## INSTRUCTIONS TO FOLLOW
Select and reproduce each line of the listing below that bears the string "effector".

(MATERIAL PROVIDED begins)

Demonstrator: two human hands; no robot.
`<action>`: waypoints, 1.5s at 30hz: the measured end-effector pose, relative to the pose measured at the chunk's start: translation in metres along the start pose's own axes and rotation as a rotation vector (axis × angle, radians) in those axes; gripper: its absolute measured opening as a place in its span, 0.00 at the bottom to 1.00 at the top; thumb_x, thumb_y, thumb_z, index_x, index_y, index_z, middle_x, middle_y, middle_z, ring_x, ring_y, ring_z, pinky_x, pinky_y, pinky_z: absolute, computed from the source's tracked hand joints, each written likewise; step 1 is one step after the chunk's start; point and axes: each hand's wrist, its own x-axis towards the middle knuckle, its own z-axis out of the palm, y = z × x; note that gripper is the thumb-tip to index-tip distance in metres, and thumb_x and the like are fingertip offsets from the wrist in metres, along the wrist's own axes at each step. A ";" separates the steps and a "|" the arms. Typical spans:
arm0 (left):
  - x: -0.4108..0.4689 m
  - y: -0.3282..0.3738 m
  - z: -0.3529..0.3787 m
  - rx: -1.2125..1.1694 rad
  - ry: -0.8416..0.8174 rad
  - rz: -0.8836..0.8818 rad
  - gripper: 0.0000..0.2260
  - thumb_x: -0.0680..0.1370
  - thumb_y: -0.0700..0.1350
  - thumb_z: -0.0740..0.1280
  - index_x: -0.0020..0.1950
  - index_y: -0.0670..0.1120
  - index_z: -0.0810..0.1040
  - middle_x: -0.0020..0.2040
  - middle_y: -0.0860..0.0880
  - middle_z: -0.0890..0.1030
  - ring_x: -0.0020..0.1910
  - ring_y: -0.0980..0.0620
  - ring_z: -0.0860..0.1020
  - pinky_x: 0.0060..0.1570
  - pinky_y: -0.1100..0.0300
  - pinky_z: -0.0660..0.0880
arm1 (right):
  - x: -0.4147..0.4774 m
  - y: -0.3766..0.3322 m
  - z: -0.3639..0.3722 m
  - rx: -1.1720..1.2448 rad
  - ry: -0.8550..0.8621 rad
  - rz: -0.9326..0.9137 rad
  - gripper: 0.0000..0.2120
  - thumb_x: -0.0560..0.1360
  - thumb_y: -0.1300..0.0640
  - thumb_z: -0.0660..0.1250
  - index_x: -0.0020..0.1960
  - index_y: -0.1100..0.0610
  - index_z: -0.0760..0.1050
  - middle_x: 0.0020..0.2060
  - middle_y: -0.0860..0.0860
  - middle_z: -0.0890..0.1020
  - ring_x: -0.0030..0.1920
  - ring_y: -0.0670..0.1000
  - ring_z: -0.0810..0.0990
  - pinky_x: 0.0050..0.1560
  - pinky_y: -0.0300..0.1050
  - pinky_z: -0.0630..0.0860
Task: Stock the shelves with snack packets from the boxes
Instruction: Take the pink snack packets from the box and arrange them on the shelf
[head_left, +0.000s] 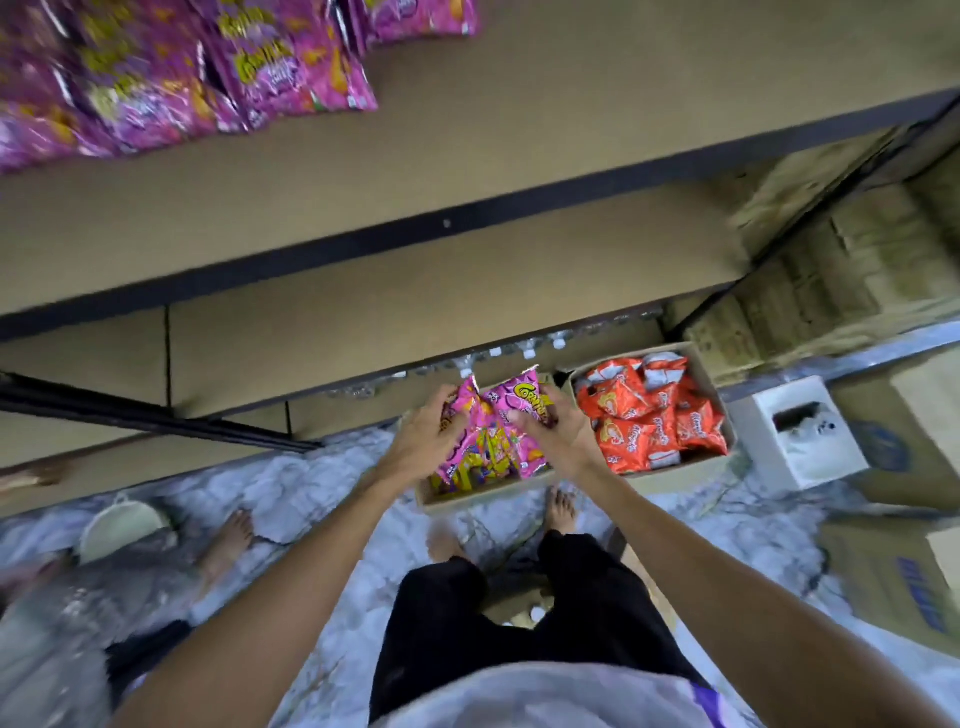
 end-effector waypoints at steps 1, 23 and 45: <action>-0.005 0.007 -0.008 0.025 -0.002 0.013 0.12 0.83 0.54 0.61 0.65 0.54 0.69 0.39 0.50 0.78 0.29 0.54 0.76 0.35 0.49 0.78 | -0.007 -0.009 -0.005 -0.019 -0.006 -0.021 0.39 0.74 0.35 0.67 0.77 0.54 0.61 0.59 0.47 0.75 0.49 0.48 0.77 0.39 0.28 0.72; -0.016 0.164 -0.164 0.238 0.076 0.284 0.21 0.81 0.45 0.65 0.74 0.49 0.69 0.69 0.50 0.74 0.56 0.59 0.79 0.60 0.59 0.75 | 0.002 -0.165 -0.120 -0.012 -0.027 -0.477 0.37 0.67 0.27 0.69 0.67 0.48 0.74 0.55 0.41 0.84 0.54 0.43 0.83 0.58 0.50 0.81; 0.089 0.284 -0.260 0.193 0.198 0.316 0.25 0.73 0.38 0.76 0.68 0.49 0.75 0.61 0.42 0.79 0.62 0.48 0.77 0.62 0.54 0.72 | 0.083 -0.267 -0.205 -0.043 0.068 -0.595 0.25 0.70 0.44 0.76 0.63 0.51 0.76 0.51 0.43 0.84 0.52 0.45 0.83 0.58 0.45 0.80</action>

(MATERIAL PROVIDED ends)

## ANSWER BELOW
`<action>`: waypoints, 1.5s at 30hz: the measured end-effector pose, relative to the pose measured at the chunk's start: translation in metres along the start pose's own axes and rotation as a rotation vector (axis × angle, radians) in those axes; gripper: its absolute measured opening as a place in its span, 0.00 at the bottom to 1.00 at the top; thumb_x, thumb_y, thumb_z, index_x, index_y, index_z, middle_x, middle_y, middle_z, ring_x, ring_y, ring_z, pinky_x, pinky_y, pinky_z: absolute, computed from the source's tracked hand joints, each written likewise; step 1 is one step after the chunk's start; point and axes: each hand's wrist, its own x-axis towards the middle knuckle, its own z-axis out of the palm, y = z × x; note that gripper is the thumb-tip to index-tip distance in metres, and thumb_x and the like are fingertip offsets from the wrist in metres, along the wrist's own axes at each step. A ";" separates the steps and a "|" the arms. Typical spans:
 end-effector waypoints at steps 1, 23 and 45: <action>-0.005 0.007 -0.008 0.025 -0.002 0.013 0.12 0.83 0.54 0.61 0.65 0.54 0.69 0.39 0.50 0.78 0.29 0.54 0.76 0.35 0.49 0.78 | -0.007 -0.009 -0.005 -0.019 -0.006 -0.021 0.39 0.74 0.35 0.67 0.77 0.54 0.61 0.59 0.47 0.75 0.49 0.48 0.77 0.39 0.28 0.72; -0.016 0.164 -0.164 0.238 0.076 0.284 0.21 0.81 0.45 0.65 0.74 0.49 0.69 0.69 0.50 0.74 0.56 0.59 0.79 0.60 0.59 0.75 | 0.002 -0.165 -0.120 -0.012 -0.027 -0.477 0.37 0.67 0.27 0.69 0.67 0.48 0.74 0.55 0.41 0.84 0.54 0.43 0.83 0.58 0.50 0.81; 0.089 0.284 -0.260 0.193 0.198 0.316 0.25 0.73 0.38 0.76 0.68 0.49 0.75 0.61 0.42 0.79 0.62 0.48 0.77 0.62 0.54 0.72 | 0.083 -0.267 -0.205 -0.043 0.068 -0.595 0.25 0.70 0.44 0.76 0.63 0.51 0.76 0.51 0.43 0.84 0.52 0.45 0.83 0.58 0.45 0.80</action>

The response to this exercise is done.